School pictures for 7th grade yesterday.  Unbeatable, repeatable smile, no problem there.  On second glance, shadow in the background.  A gloaming no adjustment of camera or upfront lighting could touch on my son’s shirt.  Thoroughly flustered, the photographer retreated to query superiors for tips, while the line backed up 20 to 30 deep.

To amuse the gathering, the old toy dinosaur I keep for evoking smiles on just these sorts of occasions wrecked havoc on the countryside while waiting for news.

No fix, the shadow would have to stay for now, they would retake as many students as they needed to later, but had to get going with the line.

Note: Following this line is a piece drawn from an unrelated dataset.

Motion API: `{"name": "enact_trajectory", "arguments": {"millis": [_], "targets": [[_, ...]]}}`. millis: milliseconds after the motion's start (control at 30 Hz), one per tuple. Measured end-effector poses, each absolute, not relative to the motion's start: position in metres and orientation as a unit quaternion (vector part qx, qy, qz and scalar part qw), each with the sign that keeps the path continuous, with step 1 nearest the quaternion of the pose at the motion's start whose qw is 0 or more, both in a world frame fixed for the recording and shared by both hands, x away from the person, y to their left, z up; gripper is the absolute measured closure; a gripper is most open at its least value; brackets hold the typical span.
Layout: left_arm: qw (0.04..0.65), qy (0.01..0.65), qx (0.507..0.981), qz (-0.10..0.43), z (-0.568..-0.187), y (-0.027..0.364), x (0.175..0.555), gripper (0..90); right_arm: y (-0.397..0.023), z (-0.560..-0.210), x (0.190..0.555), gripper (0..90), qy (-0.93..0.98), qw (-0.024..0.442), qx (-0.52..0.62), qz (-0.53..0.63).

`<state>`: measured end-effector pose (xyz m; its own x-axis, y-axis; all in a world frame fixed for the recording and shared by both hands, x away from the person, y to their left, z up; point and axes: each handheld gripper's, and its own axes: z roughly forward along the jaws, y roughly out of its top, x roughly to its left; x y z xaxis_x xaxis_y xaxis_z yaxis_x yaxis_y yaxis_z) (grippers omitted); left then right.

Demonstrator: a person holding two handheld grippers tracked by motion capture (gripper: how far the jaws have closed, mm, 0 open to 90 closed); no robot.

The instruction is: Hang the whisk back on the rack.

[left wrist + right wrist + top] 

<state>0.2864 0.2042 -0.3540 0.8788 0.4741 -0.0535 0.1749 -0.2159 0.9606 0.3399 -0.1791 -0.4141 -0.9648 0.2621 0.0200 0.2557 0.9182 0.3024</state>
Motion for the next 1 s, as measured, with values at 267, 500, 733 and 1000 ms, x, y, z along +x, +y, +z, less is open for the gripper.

Even the young have shadows, creeping content foisted on them, waiting in the background, like today, just touching their shirts.  I admire my son, for his strength, the character he has shown to those who show him little respect, and for his ability, so far, to keep his voice about him – to speak for himself, even as shadows reach for him.  He has pluck and maturity beyond his years.  I deeply regret the need for that early maturity.  His path, like many, is struck early.

More doings at the school today, last day for school pictures.  Drifting through the room I inquired about the shadow problem.  The problem had been addressed – a back light had faced the subject, rather than the background screen, causing a shadow.

Too much light focused on my son, instead of the background, in life,  where it belonged.  The inequity, improper brightness, attention, brought out the shadow, a shadow easily dispersed when light was rightly refocused.

The brighter the light, the deeper the shadow, a moment of brilliance evokes shades of every sort.  I know not the path of this one, my son, I can only stand by as the light, the attention, comes and goes, some wanted, some not, and to note the shadows that gather to watch.